Everything in the records below except the images should be output exactly as written.

**Input:**
☆ ☆ ☆ ☆ ☆ ☆ ☆

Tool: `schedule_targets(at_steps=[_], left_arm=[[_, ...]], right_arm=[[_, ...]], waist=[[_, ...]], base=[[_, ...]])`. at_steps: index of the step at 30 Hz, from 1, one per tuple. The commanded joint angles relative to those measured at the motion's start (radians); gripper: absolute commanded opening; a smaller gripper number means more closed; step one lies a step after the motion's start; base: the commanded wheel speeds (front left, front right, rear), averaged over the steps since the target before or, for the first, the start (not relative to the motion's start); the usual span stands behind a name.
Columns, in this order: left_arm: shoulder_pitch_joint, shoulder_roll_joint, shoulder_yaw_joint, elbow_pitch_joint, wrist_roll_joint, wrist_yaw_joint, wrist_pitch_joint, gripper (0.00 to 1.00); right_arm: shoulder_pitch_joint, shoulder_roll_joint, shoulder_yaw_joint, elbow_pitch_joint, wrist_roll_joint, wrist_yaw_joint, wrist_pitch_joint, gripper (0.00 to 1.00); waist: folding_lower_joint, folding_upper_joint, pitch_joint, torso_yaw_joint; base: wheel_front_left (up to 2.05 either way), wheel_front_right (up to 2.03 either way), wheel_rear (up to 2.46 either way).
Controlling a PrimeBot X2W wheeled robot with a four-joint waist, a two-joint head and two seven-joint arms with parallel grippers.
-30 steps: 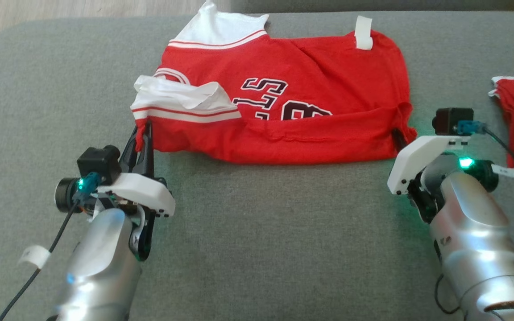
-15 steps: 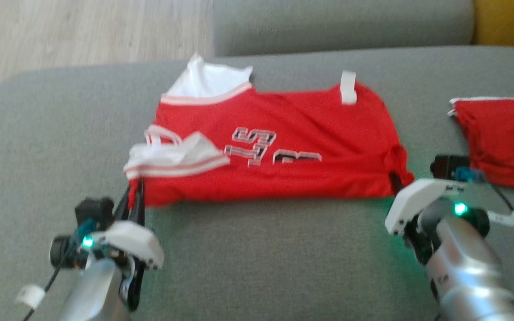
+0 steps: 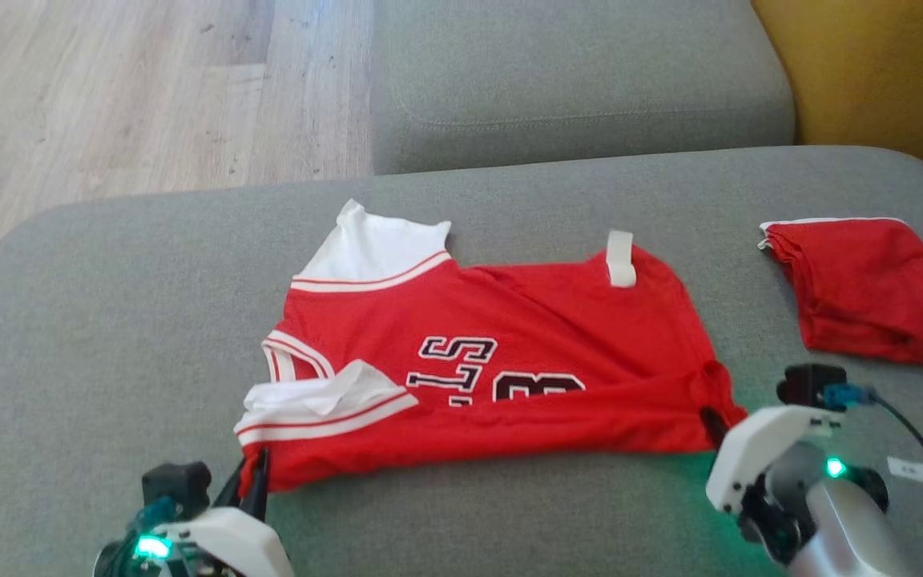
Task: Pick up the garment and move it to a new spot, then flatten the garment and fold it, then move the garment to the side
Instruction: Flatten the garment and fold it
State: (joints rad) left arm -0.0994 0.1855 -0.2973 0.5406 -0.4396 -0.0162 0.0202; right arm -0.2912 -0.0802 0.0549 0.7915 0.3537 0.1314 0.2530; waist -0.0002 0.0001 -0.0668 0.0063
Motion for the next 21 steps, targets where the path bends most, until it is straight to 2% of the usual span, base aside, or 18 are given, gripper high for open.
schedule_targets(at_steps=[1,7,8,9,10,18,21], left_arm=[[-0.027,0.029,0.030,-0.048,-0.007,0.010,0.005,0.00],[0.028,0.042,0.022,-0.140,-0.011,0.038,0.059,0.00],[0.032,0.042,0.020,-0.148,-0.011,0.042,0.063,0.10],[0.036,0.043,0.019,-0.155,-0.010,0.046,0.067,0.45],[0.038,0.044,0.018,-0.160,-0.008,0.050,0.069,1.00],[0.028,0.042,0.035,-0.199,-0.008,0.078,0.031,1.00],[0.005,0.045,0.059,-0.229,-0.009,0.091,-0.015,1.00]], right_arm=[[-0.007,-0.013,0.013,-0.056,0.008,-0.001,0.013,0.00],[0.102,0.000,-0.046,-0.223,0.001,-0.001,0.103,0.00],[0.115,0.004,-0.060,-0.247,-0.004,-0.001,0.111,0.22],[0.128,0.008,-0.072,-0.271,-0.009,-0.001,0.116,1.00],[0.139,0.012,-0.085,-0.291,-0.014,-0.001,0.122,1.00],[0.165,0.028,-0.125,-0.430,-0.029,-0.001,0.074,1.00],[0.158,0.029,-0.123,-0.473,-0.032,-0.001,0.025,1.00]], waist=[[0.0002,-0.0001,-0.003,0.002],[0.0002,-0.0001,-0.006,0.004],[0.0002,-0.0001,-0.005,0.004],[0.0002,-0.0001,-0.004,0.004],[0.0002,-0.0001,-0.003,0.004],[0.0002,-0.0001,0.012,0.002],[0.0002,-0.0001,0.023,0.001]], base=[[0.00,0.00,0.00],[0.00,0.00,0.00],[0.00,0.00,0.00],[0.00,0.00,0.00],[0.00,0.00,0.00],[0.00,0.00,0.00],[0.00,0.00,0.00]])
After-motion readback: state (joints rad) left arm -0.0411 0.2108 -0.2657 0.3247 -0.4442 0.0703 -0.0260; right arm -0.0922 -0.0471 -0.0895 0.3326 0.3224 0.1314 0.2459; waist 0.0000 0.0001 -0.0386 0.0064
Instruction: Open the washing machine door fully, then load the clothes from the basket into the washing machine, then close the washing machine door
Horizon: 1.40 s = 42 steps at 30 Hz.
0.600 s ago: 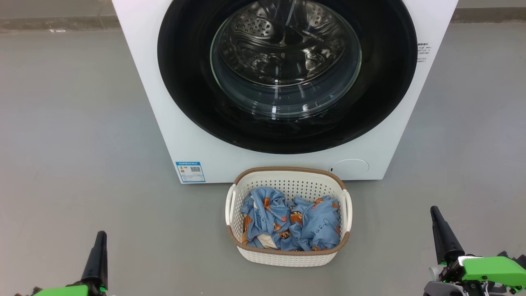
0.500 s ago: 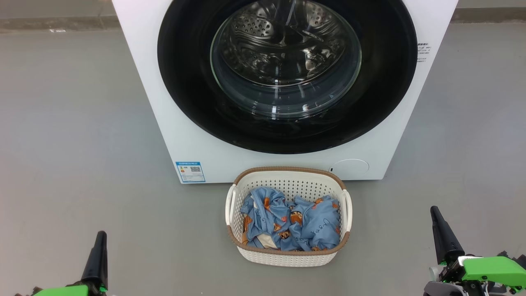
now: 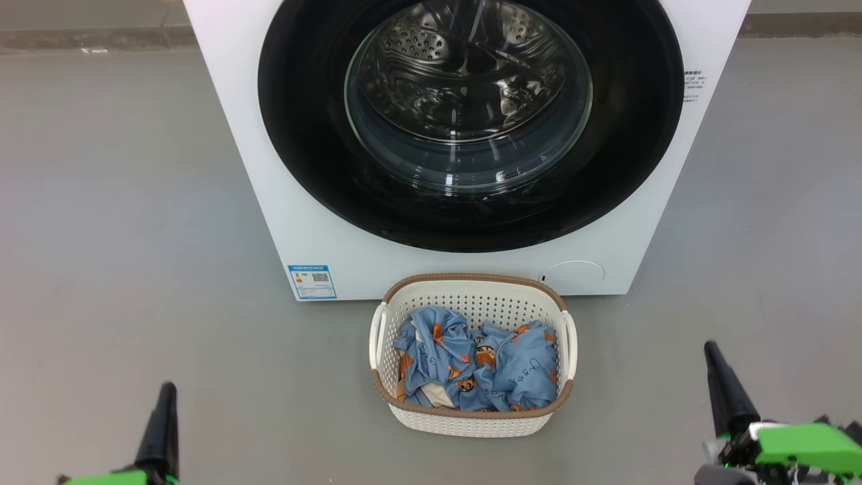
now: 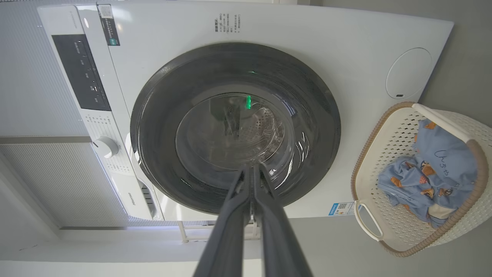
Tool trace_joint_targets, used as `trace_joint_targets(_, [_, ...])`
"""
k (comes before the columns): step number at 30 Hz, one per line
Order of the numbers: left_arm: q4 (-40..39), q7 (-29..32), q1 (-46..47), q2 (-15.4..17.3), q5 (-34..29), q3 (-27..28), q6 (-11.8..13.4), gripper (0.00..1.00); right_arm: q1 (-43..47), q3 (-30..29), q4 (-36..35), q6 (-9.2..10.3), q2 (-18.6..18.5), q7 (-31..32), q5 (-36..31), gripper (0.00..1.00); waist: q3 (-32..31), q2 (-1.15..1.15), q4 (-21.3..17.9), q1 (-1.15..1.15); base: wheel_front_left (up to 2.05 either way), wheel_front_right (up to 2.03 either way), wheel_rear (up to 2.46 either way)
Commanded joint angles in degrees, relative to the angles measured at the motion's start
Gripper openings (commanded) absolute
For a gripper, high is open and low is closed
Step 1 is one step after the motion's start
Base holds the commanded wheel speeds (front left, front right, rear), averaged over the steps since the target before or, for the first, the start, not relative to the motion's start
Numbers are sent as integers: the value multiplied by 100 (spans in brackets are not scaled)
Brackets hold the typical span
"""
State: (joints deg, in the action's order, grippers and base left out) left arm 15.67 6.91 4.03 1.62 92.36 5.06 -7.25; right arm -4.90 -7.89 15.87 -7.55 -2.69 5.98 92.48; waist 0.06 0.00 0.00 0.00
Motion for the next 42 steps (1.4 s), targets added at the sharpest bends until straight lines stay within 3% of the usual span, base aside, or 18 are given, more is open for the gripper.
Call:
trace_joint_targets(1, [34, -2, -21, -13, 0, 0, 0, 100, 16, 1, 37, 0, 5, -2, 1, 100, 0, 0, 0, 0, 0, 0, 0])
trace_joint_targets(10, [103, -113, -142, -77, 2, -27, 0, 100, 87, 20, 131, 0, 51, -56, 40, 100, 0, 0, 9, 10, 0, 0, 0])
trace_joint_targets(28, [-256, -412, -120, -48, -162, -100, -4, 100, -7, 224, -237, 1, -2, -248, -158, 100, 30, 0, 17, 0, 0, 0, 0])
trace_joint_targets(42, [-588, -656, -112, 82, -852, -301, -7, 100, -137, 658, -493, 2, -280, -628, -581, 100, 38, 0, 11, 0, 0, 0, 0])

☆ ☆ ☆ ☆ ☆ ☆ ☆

**Reply to the task:**
Tool: `schedule_targets(at_steps=[_], left_arm=[[_, ...]], right_arm=[[_, ...]], waist=[[_, ...]], base=[[_, ...]])`. at_steps: index of the step at 30 Hz, from 1, one per tuple. The commanded joint angles relative to those measured at the motion's start (radians); gripper: absolute commanded opening; a smaller gripper number means more closed; step one lies a step after the motion's start; base: the commanded wheel speeds (front left, front right, rear), averaged over the steps since the target before or, for the first, the start (not relative to the motion's start); the usual span stands behind a name.
Columns, in this order: left_arm: shoulder_pitch_joint, shoulder_roll_joint, shoulder_yaw_joint, elbow_pitch_joint, wrist_roll_joint, wrist_yaw_joint, wrist_pitch_joint, gripper (0.00 to 1.00); right_arm: shoulder_pitch_joint, shoulder_roll_joint, shoulder_yaw_joint, elbow_pitch_joint, wrist_roll_joint, wrist_yaw_joint, wrist_pitch_joint, gripper (0.00 to 1.00); waist: folding_lower_joint, folding_upper_joint, pitch_joint, torso_yaw_joint; base: wheel_front_left (up to 2.05 either way), wheel_front_right (up to 2.03 either way), wheel_rear (up to 2.46 either way).
Controlling a PrimeBot X2W wheeled robot with a four-joint waist, a two-joint head and two seven-joint arms with parallel grippers.
-30 steps: 
-15 steps: 
+0 steps: 
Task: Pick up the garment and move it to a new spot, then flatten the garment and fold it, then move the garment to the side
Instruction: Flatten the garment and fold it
State: (joints rad) left arm -0.0994 0.1855 -0.2973 0.5406 -0.4396 -0.0162 0.0202; right arm -0.2912 -0.0802 0.0549 0.7915 0.3537 0.1314 0.2530; waist -0.0002 0.0001 -0.0668 0.0063
Motion for the next 21 steps, targets where the path bends most, until it is straight to 2% of the usual span, base aside, or 18 are given, gripper high for open.
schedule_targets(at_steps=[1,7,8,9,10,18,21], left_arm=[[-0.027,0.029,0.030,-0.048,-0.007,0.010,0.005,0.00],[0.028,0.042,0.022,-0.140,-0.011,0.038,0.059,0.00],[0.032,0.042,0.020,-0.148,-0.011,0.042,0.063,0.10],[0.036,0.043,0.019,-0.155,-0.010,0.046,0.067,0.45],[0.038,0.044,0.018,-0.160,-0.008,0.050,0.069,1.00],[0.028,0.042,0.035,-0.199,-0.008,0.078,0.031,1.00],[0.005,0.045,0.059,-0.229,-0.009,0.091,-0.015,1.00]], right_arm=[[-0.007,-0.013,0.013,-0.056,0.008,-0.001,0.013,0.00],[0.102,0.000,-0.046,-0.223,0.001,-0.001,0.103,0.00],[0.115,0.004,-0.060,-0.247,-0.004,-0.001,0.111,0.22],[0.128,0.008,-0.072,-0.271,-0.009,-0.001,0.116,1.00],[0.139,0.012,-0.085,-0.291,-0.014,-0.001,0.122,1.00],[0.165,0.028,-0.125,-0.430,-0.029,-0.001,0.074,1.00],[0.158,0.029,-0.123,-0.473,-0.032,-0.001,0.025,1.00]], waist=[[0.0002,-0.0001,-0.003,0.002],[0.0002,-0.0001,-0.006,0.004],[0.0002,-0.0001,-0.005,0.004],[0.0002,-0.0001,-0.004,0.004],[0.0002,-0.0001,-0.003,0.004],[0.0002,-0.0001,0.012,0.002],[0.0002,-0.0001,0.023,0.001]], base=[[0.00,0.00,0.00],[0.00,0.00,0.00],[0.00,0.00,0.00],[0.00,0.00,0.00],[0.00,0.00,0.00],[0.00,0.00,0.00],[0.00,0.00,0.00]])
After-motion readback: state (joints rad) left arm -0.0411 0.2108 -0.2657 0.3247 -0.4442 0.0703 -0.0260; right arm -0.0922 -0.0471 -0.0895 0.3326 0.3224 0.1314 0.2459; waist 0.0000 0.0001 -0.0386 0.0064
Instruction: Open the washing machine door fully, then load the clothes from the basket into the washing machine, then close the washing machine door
Horizon: 1.40 s = 42 steps at 30 Hz.
0.600 s ago: 
0.500 s ago: 
now: 
now: 
Tool trace_joint_targets, used as `trace_joint_targets(_, [_, ...])`
"""
k (comes before the columns): step number at 30 Hz, one per line
Order of the numbers: left_arm: q4 (-40..39), q7 (-29..32), q1 (-46..47), q2 (-15.4..17.3), q5 (-34..29), q3 (-27..28), q6 (-11.8..13.4), gripper (0.00..1.00); right_arm: q1 (-43..47), q3 (-30..29), q4 (-36..35), q6 (-9.2..10.3), q2 (-18.6..18.5), q7 (-31..32), q5 (-36..31), gripper (0.00..1.00); waist: q3 (-32..31), q2 (-1.15..1.15), q4 (-21.3..17.9), q1 (-1.15..1.15); base: wheel_front_left (up to 2.05 either way), wheel_front_right (up to 2.03 either way), wheel_rear (up to 2.46 either way)
Commanded joint angles in degrees, relative to the angles measured at the motion's start
Gripper openings (commanded) absolute
For a gripper, high is open and low is closed
Step 1 is one step after the motion's start
Base holds the commanded wheel speeds (front left, front right, rear), averaged over the steps since the target before or, for the first, the start, not relative to the motion's start
Numbers are sent as integers: the value multiplied by 100 (spans in brackets are not scaled)
Brackets hold the typical span
"""
State: (joints deg, in the action's order, grippers and base left out) left arm 15.67 6.91 4.03 1.62 92.36 5.06 -7.25; right arm -4.90 -7.89 15.87 -7.55 -2.69 5.98 92.48; waist 0.06 0.00 0.00 0.00
Motion for the next 42 steps (1.4 s), targets added at the sharpest bends until straight lines stay within 3% of the usual span, base aside, or 18 are given, more is open for the gripper.
Call:
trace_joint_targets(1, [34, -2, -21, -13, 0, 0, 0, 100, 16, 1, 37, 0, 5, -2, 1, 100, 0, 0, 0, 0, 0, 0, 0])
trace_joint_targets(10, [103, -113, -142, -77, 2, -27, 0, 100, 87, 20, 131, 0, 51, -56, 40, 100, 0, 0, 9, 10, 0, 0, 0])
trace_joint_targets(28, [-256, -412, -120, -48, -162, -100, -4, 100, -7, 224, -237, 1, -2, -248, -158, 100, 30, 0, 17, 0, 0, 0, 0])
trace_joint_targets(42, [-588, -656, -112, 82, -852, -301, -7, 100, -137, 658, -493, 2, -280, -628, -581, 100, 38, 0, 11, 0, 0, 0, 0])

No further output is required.